What you will do. Go through the data below. List every line that holds the word "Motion".
--------------------
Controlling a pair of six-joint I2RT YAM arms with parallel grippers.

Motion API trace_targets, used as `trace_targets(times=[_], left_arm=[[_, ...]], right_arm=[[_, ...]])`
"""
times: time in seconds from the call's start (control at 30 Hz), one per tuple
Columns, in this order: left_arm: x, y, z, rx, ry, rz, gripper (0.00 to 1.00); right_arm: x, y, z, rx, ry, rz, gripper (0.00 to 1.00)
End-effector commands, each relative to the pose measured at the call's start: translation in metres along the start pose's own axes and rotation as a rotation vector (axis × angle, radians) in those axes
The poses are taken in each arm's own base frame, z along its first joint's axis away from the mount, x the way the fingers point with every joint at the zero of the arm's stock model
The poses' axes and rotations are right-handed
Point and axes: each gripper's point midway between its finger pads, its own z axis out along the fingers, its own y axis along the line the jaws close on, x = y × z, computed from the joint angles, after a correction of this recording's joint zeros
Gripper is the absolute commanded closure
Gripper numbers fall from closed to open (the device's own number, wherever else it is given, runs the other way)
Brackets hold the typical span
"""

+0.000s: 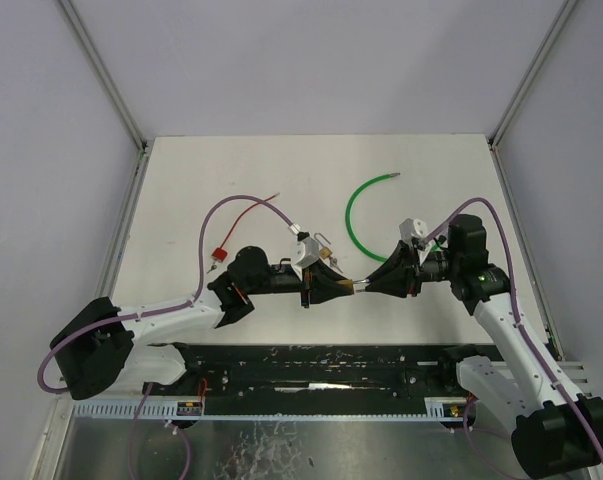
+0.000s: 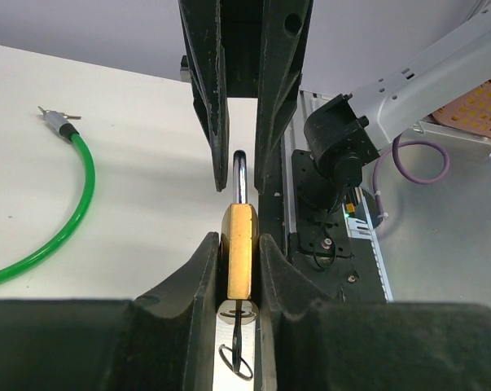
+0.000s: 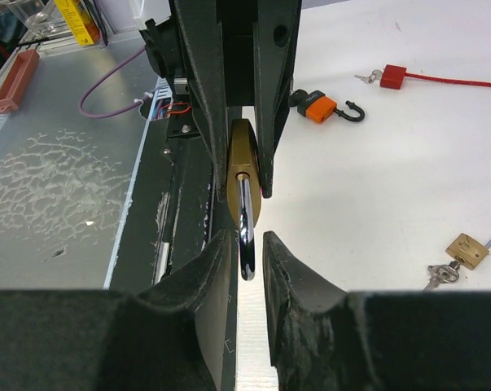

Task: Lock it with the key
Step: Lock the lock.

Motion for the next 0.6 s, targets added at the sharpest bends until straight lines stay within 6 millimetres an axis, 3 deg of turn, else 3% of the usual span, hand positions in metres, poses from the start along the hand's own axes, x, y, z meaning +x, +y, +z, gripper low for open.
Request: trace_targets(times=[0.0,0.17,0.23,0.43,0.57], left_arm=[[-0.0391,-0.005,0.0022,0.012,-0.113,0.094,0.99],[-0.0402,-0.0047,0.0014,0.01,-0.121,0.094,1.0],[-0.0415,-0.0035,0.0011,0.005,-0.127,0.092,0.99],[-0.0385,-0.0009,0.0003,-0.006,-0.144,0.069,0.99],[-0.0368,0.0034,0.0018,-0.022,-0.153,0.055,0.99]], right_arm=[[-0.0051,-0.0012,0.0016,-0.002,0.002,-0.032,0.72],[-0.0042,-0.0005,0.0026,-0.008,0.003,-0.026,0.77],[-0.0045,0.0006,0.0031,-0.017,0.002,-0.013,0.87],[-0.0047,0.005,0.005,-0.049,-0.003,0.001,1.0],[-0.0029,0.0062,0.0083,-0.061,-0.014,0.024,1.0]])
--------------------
Result of this exercise.
Motion API trace_targets, used as `trace_targets(times=[_], left_arm=[[_, ...]], right_arm=[[_, ...]])`
Motion for the next 0.6 s, targets added at the sharpest bends until straight lines stay within 6 millimetres an axis, 3 deg of turn, else 3% of the usual span, hand positions in metres, poses from the start along the hand's own axes, x, y, z meaning +x, +y, +z, gripper low for open.

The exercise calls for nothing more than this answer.